Next generation sequencing (NGS) has revolutionized genomic research, unlocking more secrets in DNA and leading to more transformational uses. As next generation DNA sequencing continues to become the norm, the opportunities to improve human health are boundless.
For the past decade, next generation sequencing has helped to deepen our understanding of genetics. What’s more, technology has helped to reduce the costs and accelerate the discovery of sequencing, both of which have added more uses for this groundbreaking technology.

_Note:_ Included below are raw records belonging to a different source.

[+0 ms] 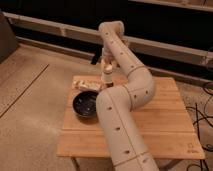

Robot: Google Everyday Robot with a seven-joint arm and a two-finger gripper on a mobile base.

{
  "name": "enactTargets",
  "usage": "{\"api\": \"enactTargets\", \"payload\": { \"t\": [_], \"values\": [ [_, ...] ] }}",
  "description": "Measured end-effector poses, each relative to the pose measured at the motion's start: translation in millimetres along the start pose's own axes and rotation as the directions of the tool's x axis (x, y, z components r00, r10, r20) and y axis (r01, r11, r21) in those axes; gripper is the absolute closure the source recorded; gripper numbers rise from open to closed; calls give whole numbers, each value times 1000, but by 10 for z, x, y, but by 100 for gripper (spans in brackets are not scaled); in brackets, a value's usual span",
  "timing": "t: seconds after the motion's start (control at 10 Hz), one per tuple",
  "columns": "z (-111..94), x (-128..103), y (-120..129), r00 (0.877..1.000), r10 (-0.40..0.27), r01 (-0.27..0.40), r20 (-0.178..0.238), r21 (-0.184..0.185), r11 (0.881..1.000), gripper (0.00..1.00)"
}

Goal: Place the ceramic cup over the eraser

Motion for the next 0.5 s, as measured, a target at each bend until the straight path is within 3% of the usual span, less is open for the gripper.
{"api": "enactTargets", "payload": {
  "t": [0.5],
  "values": [
    [176,102,-188,997,78,-78,-14,12,997,100]
  ]
}}
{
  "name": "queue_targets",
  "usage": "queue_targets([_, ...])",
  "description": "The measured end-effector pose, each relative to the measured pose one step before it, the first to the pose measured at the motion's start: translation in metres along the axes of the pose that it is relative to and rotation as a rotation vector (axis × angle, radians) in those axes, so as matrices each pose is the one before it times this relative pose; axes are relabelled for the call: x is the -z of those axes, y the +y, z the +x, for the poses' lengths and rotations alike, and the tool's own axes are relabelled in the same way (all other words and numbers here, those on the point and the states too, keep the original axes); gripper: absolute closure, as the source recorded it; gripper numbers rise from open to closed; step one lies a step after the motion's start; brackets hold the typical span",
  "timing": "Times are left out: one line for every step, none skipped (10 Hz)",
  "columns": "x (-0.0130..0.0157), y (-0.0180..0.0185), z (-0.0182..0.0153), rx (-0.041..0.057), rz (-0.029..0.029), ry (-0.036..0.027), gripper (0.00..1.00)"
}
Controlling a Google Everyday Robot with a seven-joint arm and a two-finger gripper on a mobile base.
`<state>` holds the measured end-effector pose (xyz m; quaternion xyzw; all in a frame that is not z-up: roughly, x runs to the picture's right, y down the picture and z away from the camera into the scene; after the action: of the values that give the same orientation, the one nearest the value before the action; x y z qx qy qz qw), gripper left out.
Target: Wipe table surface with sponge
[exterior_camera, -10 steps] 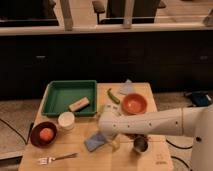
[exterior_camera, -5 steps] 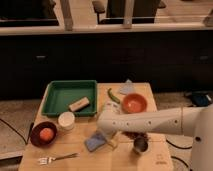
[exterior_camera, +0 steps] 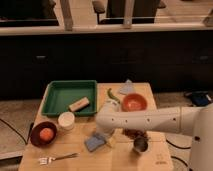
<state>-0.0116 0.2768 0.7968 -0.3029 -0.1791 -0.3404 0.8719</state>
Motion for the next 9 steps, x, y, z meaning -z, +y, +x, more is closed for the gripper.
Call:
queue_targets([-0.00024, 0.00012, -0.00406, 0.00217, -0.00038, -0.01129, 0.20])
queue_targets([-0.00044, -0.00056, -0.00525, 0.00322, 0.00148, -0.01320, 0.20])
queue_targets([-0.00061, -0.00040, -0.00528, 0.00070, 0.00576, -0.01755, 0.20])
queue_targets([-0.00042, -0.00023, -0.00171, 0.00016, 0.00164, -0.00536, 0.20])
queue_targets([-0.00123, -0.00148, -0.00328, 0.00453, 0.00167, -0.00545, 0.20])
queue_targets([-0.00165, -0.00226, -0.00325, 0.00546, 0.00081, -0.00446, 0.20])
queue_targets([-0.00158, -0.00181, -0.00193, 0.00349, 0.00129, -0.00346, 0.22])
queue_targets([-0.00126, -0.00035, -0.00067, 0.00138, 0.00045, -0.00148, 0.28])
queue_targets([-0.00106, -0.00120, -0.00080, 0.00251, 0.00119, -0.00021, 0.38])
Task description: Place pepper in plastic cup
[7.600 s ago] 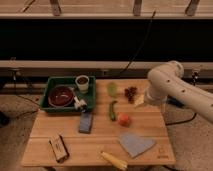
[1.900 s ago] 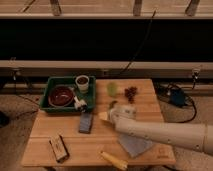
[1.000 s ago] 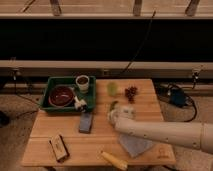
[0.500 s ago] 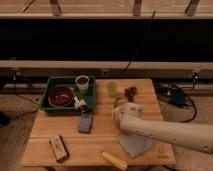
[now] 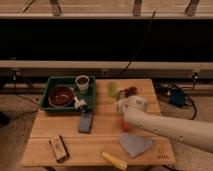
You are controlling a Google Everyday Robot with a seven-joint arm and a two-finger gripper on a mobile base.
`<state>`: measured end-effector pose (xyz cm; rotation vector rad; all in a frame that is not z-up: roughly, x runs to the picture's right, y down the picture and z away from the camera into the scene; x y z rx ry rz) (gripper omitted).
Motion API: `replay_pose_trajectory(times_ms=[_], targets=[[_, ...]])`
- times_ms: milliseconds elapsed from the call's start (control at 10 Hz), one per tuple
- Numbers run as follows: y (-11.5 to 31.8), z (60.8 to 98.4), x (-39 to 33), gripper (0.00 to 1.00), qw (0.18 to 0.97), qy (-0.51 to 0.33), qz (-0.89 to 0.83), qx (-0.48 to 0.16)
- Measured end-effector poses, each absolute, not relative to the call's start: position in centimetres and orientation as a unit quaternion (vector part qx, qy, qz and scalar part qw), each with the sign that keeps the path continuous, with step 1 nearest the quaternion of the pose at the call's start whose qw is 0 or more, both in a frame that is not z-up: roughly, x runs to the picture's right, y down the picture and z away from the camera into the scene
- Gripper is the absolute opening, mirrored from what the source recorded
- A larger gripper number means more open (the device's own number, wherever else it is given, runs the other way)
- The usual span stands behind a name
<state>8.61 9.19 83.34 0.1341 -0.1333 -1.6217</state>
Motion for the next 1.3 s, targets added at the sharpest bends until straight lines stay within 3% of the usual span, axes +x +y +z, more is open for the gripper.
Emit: replay_pose_trajectory(times_ms=[900, 1300], targets=[[3.0, 85.8, 5.9, 0.02, 0.698, -0.048, -0.709, 0.085], [1.5, 87.3, 3.0, 0.41, 0.691, -0.053, -0.715, 0.091]])
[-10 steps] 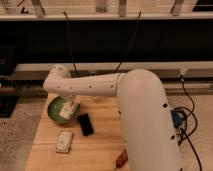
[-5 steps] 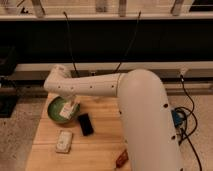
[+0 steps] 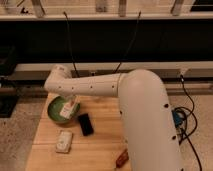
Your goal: Place the bottle in the ceramic bowl
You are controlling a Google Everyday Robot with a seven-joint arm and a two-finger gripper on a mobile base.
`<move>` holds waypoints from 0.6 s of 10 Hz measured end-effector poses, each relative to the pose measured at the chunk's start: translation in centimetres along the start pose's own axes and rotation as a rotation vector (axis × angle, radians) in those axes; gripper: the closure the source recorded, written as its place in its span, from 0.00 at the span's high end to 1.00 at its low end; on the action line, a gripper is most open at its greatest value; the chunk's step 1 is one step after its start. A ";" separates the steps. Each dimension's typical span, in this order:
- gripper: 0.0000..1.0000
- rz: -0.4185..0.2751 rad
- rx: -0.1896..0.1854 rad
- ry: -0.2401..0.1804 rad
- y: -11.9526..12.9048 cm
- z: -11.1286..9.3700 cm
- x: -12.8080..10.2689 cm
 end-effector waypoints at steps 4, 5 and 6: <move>0.20 -0.010 0.008 0.001 -0.1 0.0 0.0; 0.20 -0.013 0.010 0.001 -0.1 0.1 0.0; 0.24 -0.016 0.012 0.001 -0.1 0.1 0.0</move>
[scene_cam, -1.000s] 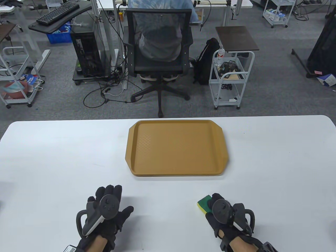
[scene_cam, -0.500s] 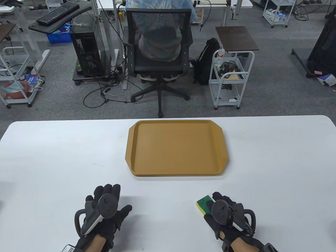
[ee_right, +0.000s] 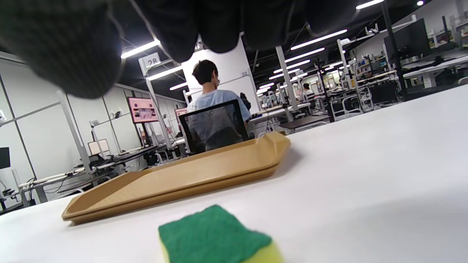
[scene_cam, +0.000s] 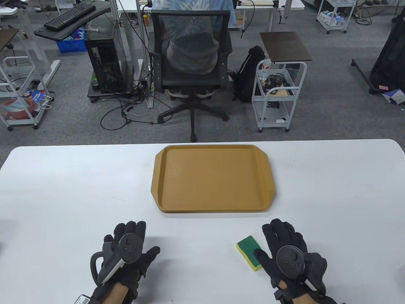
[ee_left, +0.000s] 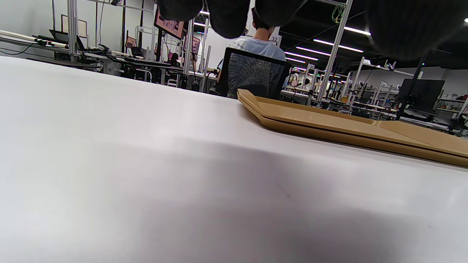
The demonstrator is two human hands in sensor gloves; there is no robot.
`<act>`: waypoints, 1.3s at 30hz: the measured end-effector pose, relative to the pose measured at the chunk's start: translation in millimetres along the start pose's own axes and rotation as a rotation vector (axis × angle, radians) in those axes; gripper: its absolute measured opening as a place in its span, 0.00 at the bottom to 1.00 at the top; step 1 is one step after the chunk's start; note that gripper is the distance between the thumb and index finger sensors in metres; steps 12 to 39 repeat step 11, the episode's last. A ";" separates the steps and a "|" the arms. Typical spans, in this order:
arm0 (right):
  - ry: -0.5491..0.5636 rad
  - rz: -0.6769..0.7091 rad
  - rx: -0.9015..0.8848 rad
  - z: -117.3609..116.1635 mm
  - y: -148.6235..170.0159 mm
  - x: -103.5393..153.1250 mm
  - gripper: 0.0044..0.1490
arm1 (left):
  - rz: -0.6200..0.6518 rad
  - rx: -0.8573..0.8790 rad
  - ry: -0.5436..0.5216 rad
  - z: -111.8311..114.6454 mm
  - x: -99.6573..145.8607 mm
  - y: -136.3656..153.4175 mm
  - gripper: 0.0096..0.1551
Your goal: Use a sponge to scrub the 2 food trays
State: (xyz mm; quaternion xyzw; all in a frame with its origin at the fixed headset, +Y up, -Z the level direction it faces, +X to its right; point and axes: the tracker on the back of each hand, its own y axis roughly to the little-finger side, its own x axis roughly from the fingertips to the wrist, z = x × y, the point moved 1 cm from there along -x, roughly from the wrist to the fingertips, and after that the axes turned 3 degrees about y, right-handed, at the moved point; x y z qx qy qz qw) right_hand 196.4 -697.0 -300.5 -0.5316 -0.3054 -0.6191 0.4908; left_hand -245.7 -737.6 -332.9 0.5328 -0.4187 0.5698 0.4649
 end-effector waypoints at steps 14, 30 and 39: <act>-0.025 -0.021 0.015 -2.9 6.8 -0.9 0.50 | -0.007 -0.007 0.008 0.4 -1.1 -0.9 0.55; -0.025 -0.021 0.015 -2.9 6.8 -0.9 0.50 | -0.007 -0.007 0.008 0.4 -1.1 -0.9 0.55; -0.025 -0.021 0.015 -2.9 6.8 -0.9 0.50 | -0.007 -0.007 0.008 0.4 -1.1 -0.9 0.55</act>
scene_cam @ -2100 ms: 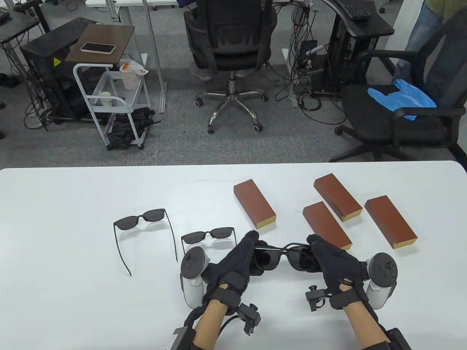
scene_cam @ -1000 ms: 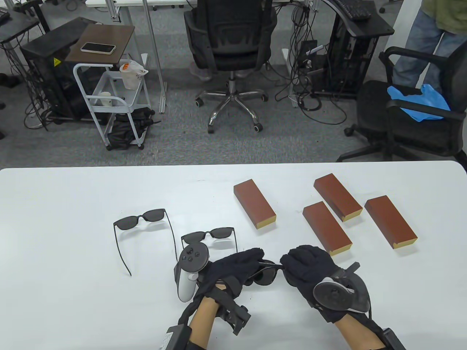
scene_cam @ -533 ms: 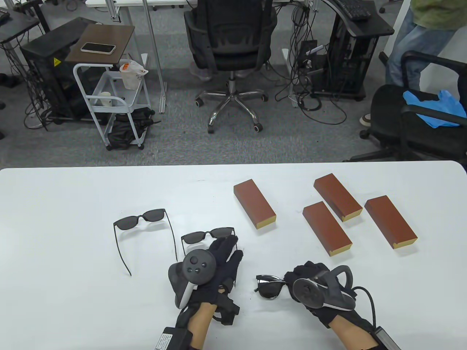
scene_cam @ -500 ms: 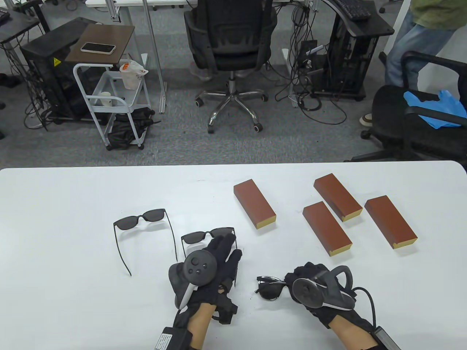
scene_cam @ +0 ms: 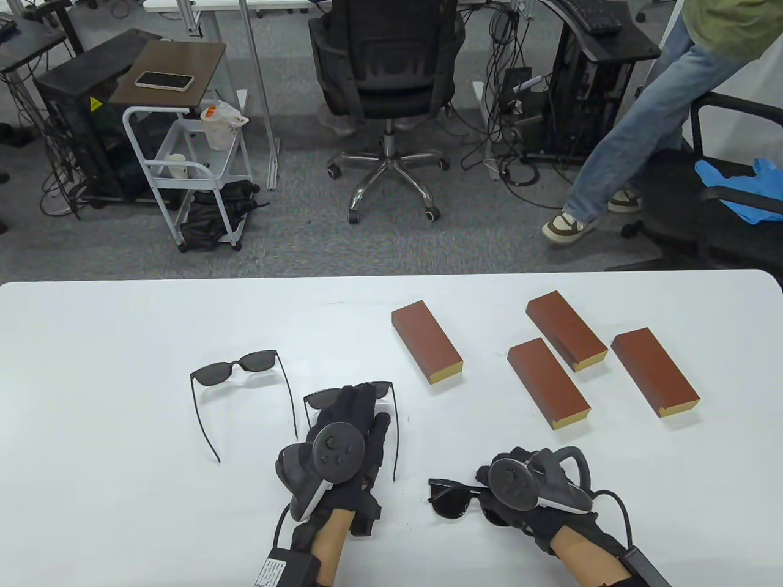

What is Next Generation Sequencing?
Initial DNA sequencing used a process that is now referred to as first generation sequencing or Sanger sequencing and used a chain-termination methodology. Developed by Frederick Sanger in 1977, chain-termination methods were the preferred choice for sequencing from the 1980s to the early 2000s.
The Sanger approach was known for its reliability and simplicity. As technologies advanced, the time and expense necessary began to decrease. Those advances led to the Human Genome Project, a massive undertaking that united scientists the world over and resulted in the first mapping of the human genetic structure. The project, which cost $3 billion and took 13 years, was completed in 2003.
By contrast, NGS uses a very different technique that has provided exponentially more data while lowering costs. Next generation sequencing refers to several similar techniques that allow DNA and RNA to be sequenced far faster than the Sanger approach. Today, NGS is largely an automated process.
- Higher reproducibility of results
- The use of far less DNA or RNA material. Nanograms are enough
- Previous knowledge about the genome or genomic features is not necessary
- The process allows for resolution of a single nucleotide, allowing for detection of related genes or features
Applications of Next Generation Sequencing
DNA sequencing has led to significant advances in multiple fields of research but has had fewer applications to medicine. However, the potential is there for more usage to identify and treat illnesses.
NGS does have some limitations that are barriers at present to more applicable use. For one, there is the need for infrastructure – computer storage and analysis capacity. There’s also a need for personnel to analyze, interpret and recommend uses of the data collected.
In addition, the sheer volume of data generated needs to be extracted skillfully.
Despite those limitations, here are some of the potential uses for clinical treatment and public health:
- Clinical Genetics. Modern sequencing far surpasses Sanger in its ability to detect base changes, deletions and insertions of DNA. The technology can be applied to detect novel mutations and genes that cause diseases. For example, NGS can detect mosaic mutations, which are those that develop post-fertilization and present variably in cells and tissues of a person
- Microbiology. Next-generation sequencing can replace standard approaches to identify pathogens, which could provide better clues about drug sensitivities. This sequencing can also identify the interrelationships of pathogens to each other, leading to better sourcing of the infection outbreaks
- Oncology. Next generation sequencing allows for a deeper, more systemic study of cancer genomes, which may provide for more precise diagnoses and classifications, more clear prognoses and potentially more personalized cancer therapies. For example, the technology could be used to identify mutations in tumors that can then be targeted with more effective therapies
- Pandemic Management. NGS has been used to develop kits used for surveillance during the COVID-19 pandemic. These kits provide an important reference genome that can be compared to other viral genomes
The next chapter of next generation sequencing is yet to be written. It is, however, likely to lead to more discoveries and opportunities to better understand the complexities in our DNA.